Your instructions >> From the entries below, copy exactly the lines from the one that contains "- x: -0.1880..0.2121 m" through the one that contains "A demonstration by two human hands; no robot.", both included, and only those.

(Stored items)

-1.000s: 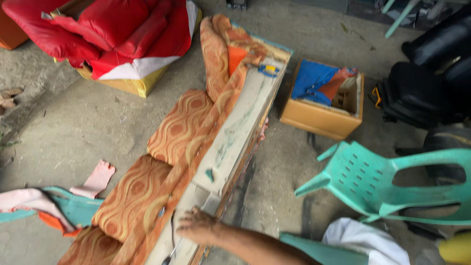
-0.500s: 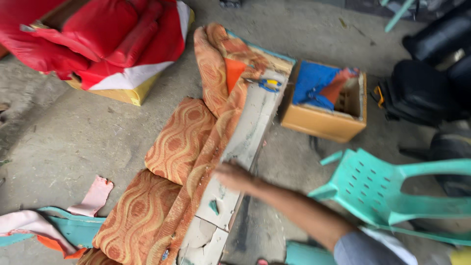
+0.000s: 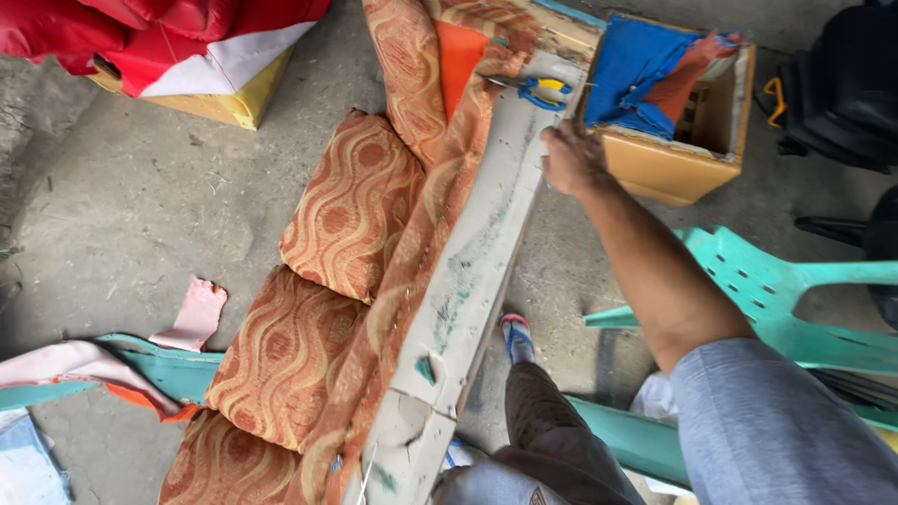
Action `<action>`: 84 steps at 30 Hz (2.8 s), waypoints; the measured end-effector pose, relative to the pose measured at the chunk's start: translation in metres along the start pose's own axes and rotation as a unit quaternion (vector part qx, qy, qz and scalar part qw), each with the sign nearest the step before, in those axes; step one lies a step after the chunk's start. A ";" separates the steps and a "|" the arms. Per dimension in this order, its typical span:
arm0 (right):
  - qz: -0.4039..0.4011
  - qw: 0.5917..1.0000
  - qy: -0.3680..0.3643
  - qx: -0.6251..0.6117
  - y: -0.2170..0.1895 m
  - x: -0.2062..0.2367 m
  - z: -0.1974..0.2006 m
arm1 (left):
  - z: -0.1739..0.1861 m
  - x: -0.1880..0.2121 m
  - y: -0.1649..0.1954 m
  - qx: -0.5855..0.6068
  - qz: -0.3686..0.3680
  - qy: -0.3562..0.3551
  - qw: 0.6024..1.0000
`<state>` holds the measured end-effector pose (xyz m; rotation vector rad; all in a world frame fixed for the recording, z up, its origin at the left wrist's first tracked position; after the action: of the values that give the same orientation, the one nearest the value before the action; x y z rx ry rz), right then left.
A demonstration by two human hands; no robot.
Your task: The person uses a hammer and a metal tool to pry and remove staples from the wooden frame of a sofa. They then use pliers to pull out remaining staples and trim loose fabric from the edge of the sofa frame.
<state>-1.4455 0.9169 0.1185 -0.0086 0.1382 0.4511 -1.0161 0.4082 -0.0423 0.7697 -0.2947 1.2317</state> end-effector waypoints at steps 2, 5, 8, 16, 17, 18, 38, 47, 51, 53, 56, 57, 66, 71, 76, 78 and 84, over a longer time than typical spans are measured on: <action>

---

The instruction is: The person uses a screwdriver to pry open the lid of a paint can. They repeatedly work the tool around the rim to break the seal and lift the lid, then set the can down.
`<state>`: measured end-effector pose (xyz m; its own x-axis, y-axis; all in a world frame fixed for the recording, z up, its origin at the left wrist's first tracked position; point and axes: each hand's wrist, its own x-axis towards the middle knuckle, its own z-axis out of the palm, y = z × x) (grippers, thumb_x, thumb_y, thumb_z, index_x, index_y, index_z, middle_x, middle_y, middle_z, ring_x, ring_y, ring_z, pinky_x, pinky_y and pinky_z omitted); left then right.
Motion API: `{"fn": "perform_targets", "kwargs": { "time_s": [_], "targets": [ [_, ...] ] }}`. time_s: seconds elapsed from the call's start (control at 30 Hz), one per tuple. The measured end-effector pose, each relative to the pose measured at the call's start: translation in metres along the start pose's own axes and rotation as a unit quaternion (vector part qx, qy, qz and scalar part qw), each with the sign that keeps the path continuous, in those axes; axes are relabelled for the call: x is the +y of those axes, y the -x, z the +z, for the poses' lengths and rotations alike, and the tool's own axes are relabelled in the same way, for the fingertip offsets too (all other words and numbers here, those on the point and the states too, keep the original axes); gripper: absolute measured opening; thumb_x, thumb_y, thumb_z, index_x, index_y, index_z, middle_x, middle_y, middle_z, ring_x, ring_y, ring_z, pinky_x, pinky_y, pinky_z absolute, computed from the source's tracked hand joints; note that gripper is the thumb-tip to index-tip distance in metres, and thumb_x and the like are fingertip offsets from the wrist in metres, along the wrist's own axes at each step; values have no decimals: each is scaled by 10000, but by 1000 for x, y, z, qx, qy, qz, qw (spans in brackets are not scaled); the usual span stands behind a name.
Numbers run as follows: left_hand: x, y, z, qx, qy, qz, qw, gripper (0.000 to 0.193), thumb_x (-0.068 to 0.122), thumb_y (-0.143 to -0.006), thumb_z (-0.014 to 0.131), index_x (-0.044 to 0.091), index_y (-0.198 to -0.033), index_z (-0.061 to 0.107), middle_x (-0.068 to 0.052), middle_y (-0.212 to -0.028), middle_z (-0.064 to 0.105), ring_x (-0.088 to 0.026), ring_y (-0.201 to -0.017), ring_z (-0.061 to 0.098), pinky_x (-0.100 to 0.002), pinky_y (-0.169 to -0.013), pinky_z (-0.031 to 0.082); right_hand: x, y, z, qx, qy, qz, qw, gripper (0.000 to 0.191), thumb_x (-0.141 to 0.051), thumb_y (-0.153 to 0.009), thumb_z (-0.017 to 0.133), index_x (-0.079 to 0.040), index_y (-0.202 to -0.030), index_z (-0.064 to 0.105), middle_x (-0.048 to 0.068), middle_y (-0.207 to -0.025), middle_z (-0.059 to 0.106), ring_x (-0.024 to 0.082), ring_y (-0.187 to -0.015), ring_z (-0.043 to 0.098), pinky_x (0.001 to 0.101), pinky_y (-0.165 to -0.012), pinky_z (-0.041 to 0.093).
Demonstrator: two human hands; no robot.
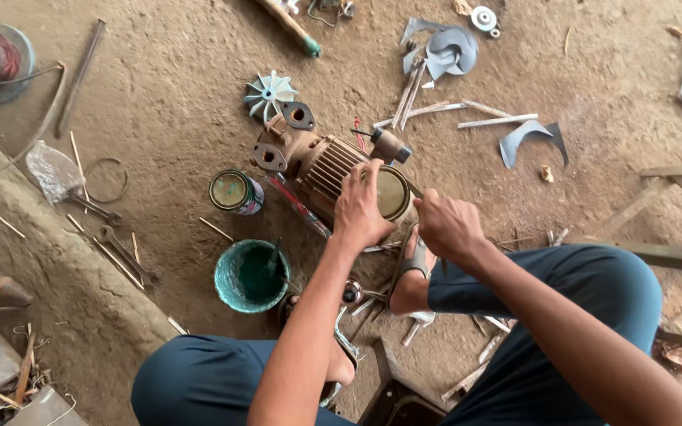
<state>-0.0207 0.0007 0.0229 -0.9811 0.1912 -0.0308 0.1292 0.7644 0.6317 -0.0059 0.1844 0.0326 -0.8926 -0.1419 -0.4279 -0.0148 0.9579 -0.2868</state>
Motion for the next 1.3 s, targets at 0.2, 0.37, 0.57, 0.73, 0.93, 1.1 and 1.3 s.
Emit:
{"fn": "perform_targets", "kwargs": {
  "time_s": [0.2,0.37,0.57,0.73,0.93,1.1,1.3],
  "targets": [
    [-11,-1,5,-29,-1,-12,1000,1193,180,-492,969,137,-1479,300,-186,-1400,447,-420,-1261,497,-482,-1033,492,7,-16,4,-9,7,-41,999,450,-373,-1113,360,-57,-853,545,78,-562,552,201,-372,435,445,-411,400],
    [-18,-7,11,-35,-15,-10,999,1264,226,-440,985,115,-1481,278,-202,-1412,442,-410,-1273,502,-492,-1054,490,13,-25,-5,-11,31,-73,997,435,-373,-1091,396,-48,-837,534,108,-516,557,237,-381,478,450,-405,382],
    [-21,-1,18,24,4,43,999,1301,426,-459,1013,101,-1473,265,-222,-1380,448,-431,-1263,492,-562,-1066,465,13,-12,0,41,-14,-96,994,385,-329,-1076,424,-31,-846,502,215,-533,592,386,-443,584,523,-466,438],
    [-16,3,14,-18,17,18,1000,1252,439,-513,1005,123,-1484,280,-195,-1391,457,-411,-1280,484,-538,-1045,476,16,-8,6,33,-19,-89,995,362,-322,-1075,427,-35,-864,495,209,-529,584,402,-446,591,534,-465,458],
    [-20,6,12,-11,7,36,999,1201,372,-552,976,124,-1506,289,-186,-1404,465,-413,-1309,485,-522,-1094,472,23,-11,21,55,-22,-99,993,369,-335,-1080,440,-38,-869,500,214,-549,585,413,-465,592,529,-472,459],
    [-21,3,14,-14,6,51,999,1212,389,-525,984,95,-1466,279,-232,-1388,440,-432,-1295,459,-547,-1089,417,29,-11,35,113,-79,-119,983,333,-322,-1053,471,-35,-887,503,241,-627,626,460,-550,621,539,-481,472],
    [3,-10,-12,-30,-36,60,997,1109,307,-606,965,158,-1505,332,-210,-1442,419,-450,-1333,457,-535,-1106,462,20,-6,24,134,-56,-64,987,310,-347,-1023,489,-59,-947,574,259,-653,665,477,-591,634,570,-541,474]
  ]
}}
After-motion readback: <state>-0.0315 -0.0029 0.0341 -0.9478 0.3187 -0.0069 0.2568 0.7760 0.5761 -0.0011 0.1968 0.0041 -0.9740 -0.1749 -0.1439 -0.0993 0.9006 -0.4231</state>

Exercise result >>
  - x: -0.1880..0.2121 m
  - y: -0.1649..0.1954 m
  - qx: -0.5855..0.6068
  - qz: -0.3686..0.3680
  - qy: -0.3562..0.3551
  - qw: 0.6024..1.0000
`<state>` holds the measured end-effector pose (xyz m; rotation vector rad; all in a world frame fixed for the recording, z up, its origin at the left wrist's first tracked position; after the action: of the values that give the same orientation, the one nearest the value before the action; x y z rx ry rz), right then left.
A demonstration by two human hands; no robot.

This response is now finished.